No Brasil, então, o centro das atenções da Peak passou a ser a corrida. E Alfredo optou por uma estratégia no mínimo diferente.

“Decidi trazer uma quantidade pequena de tênis, não um contêiner cheio, e começar a testar por meio de grupos de corrida no WhatsApp, tornando uma experiência exclusiva e focando no marketing de corredor para corredor. Foi uma maneira que encontrei de testar o mercado. Eu corro e pedi também para que amigos meus testassem os tênis. Queria saber se era eu que estava apaixonado pela marca e estava ficando cego ou se realmente a qualidade é tão boa como eu estava achando”, revelou.

As vendas via grupos de WhatsApp devem começar em breve. Com o tempo, a ideia é passar a crescer no mercado, primeiro com o Mercado Livre e, depois, a princípio a partir de abril de 2026, adentrar os “grandes players”, como Velocità e Centauro, especialmente com cinco modelos de tênis: Peak Taichi 30/40 (com placa de carbono), Peak Up 30 Pro 2.0 (top de linha), Peak Taichi Flow (sem placa), Peak Taichi Flow 7.0 e Peak Taichi Walking (para o dia a dia).

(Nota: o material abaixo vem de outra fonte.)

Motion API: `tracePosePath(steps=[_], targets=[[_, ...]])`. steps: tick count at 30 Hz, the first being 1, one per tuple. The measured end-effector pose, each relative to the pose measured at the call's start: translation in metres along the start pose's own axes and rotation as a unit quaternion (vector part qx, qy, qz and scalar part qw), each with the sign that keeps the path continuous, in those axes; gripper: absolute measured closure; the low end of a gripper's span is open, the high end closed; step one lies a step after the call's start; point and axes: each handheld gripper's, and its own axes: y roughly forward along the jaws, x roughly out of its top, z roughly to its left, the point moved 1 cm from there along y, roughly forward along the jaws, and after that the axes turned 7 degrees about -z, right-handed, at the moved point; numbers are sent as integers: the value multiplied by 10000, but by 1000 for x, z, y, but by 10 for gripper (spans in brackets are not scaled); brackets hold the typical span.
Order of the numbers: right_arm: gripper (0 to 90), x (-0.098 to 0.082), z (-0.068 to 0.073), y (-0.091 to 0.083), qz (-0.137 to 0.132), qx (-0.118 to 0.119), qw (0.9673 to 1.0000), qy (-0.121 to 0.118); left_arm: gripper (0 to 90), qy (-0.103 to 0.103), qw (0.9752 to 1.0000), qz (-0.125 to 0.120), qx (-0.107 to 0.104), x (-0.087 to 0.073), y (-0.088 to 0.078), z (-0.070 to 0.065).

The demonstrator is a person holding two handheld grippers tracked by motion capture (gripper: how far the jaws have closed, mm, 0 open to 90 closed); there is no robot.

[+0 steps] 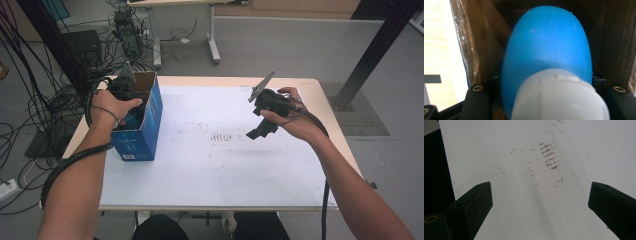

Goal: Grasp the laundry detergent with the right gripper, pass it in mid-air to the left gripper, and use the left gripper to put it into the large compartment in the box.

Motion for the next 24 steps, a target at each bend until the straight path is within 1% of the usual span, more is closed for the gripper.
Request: tracePosePath(steps=[11,24], targets=[[57,3,-1,-4,-12,-41,10000,-30,371,2,10000,-27,-15,-1,0,1],[57,2,-2,-4,10,-62,10000,-34,371,-5,10000,-44,-1,-1,1,0]])
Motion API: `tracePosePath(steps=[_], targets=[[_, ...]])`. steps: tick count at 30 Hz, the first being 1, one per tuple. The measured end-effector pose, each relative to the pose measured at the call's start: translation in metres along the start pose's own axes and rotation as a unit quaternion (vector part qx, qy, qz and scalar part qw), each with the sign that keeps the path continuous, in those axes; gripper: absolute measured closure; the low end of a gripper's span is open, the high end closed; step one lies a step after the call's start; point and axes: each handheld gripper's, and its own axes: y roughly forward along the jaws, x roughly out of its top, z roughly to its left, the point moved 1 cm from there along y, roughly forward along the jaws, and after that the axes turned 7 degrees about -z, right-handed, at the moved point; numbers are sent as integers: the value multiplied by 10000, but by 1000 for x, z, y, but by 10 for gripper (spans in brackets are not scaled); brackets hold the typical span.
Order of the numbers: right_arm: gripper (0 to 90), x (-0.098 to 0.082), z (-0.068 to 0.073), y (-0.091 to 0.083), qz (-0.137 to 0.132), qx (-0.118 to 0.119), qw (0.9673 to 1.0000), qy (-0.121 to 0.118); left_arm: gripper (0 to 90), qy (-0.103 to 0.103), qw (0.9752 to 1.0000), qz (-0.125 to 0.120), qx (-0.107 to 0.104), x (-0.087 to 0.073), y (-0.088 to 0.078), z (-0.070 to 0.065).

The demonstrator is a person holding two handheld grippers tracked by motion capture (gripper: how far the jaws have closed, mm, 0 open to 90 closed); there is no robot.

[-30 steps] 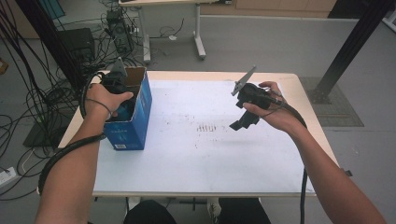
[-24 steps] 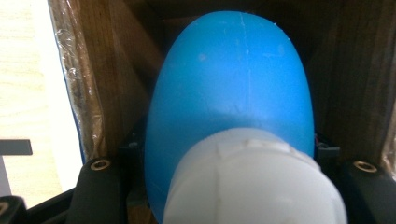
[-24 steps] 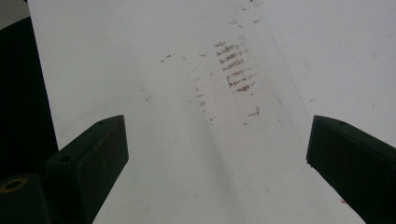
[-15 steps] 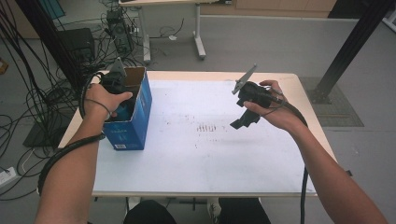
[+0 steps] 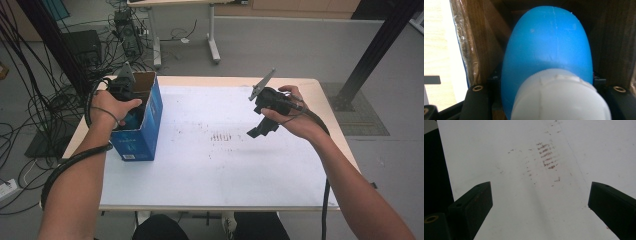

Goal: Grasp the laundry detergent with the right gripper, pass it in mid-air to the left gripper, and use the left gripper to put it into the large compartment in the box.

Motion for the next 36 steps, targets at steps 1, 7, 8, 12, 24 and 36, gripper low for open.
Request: tracePosePath(steps=[1,7,8,12,24,36], targets=[[57,0,0,-1,-10,-12,10000,11,371,1,10000,0,5,0,0,0],[57,-1,-1,-3,-28,-31,10000,16,372,10,10000,3,22,0,0,-1],[57,-1,-1,-4,-26,-37,10000,18,371,11,10000,4,22,0,0,-1],[57,-3,-1,-5,-3,-52,10000,21,372,25,10000,-2,34,0,0,-2],[57,-3,-2,-5,-22,-75,10000,19,371,2,10000,-18,13,0,0,0],[57,-1,-3,-5,-6,-96,10000,8,372,24,10000,-15,4,0,1,0]])
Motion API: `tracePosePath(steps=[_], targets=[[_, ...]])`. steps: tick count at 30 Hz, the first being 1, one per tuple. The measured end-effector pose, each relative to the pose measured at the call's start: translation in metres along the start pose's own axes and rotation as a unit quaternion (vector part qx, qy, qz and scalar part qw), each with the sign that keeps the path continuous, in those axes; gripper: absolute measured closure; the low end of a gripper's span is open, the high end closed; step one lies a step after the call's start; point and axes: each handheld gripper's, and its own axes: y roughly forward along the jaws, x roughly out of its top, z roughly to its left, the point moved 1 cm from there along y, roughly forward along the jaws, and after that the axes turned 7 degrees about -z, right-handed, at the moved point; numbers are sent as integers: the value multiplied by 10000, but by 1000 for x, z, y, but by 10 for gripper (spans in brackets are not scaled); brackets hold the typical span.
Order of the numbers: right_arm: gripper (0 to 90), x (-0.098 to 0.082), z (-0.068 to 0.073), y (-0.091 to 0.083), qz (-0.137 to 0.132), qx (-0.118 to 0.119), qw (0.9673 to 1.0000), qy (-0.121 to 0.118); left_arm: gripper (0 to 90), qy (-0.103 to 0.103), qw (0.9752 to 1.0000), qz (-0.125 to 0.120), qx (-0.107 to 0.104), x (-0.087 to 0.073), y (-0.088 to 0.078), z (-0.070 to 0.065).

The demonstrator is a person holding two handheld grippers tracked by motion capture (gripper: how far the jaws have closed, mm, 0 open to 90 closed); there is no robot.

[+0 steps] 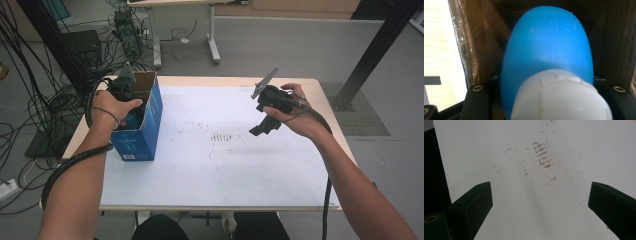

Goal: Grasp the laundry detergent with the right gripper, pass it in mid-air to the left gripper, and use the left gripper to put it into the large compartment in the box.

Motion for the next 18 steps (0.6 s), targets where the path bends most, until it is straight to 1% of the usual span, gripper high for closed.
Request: tracePosePath(steps=[8,18], targets=[[57,-1,-1,0,-9,-28,10000,27,372,5,10000,-14,-5,0,0,0],[57,-1,-1,0,32,-5,10000,9,371,7,10000,-20,-3,0,0,0]])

Peak Taichi 30/40 possui placa de carbono e está sendo usado por José Renato Silva – Divulgação / Peak

Aloísio Chulapa

José Renato Silva, que é atleta profissional, se tornou embaixador da marca e já ganhou algumas provas calçando tênis da Peak. E o objetivo é fechar com outros atletas para serem embaixadores nos próximos meses. Mas outro personagem, bastante conhecido por conta do futebol, é quem deve chamar mais atenção, em uma espécie de rolê aleatório bastante improvável do running: Aloísio Chulapa.

Dono de alguns títulos com o São Paulo, inclusive o Mundial Interclubes de 2005, o ex-jogador é amigo pessoal de Alfredo Novais. Mais do que isso: o CEO da ABN8 Trading é padrinho de batismo do filho mais novo de Aloísio, que se chama Rogério Ceni.

“Fizemos a romaria para Aparecida [cidade no interior de São Paulo] no início de outubro, e ele andou 28km, sendo alguns deles com o Peak Taichi Flow, logo no primeiro dia. Por conta da época de jogador, os joelhos dele são destruídos, e ele gostou muito. Pode ter certeza de que ele vai fazer propaganda da Peak”, finalizou o executivo.